我按他说的准备好。
这时,驾驶面板上有个灯在闪,穆弦拿起了通讯器。
“我们是海伦尔要塞第十四巡逻分队,识别码……”对方报上一串数字,“你们的身份?”
穆弦没有丝毫停顿,沉静答道:“我们是诺尔殿下第三舰队机器人卫队。”然后报出一串识别码。
我有些奇怪——穆弦为什么要隐藏身份?也许是不想惊动对方吧。
这时,对方礼貌的说基于安全要求,请我们迅速离开这一片星域。穆弦答应了,调转机头,匀速行驶。
我发觉他还是冷着脸,就问:“没事吧?”
他眉头微蹙,看都没看我一眼,淡道:“安静。”
突如其来的冷漠语气,令我心头微微一堵。难道刚刚我不肯坐到他怀里,让他不高兴了?
我索性闭嘴不再说话。
他又拿起通讯器,输入频道代码,沉声说:“我是指挥官。命令全军警戒,做好防御准备。我在年华柱附近,遇到五艘可疑战机。这个时间,第十四巡逻分队不应该在这个星域。立刻联络白朗……”
我听清他的话,暗吃一惊。可疑战机?难道那些人不是帝国空军?那会是谁?雇佣军吗?
而且穆弦说那支分队“不该出现”——他居然能把巡逻分队应该出现在哪里都记住?记性也太好了吧?
这时头盔里传来机载系统的声音:“注意,激光炮、火箭炮就位,安全装置解除,进入发射准备,进入发射准备。”
我心头一震:穆弦准备好了武器?难道要交火了?
还没等我询问,就听到穆弦低喝一声:“坐稳。”话音刚落,机身骤然偏移,一股巨大的力量狠狠将我往右抛去,却马上被安全带猛的拉了回来。

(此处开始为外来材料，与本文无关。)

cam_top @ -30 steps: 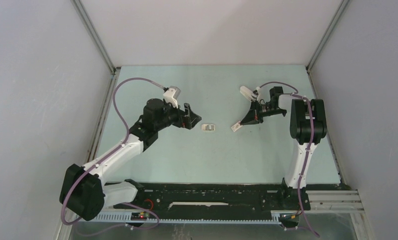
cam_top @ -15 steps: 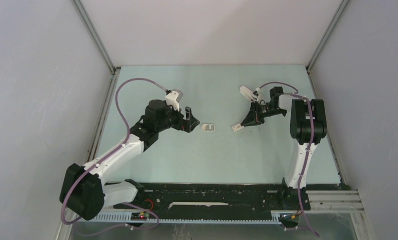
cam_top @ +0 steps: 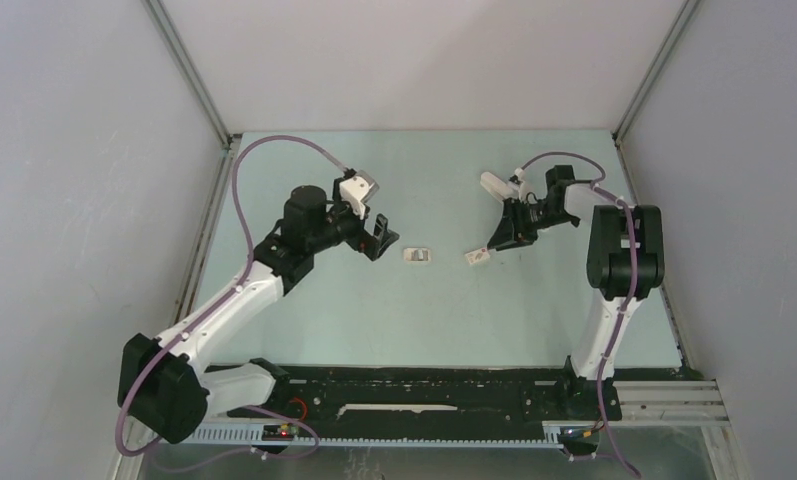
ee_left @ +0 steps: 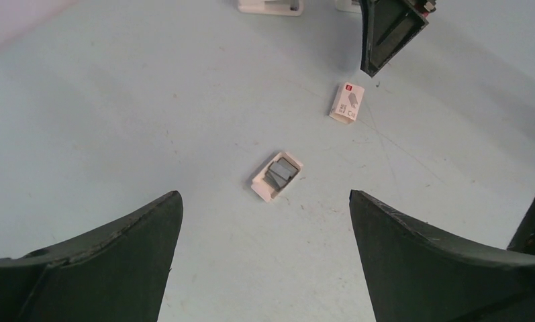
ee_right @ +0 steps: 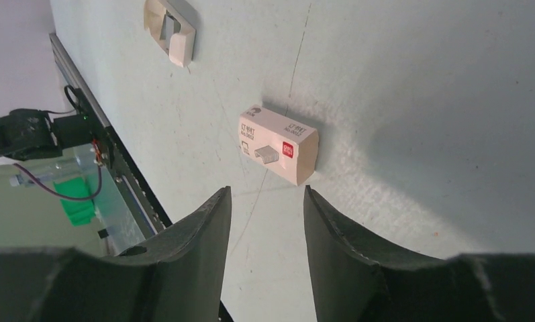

我被颠得晕乎乎一阵恶心,抬眸看到一道白色的光亮,风驰电掣般从机身右侧擦过,几秒钟后,在太空中爆炸成一团火焰。
那是炮弹!有人在攻击我们!
机头正前方,那五艘可疑战机。正呈扇形朝我们包抄过来!刚刚他们与穆弦的交谈只怕是幌子,我们差点被击中。显然穆弦也有了防备,刚刚我们才躲过那发炮弹。
这时,几束密集的亮光,从我们的机腹飚射出去。它们在太空中勾勒出漂浮弯曲的弧线,最后落在前方一艘战机身上。那战机猛的燃起一团红黑的火焰,瞬间炸裂成数块。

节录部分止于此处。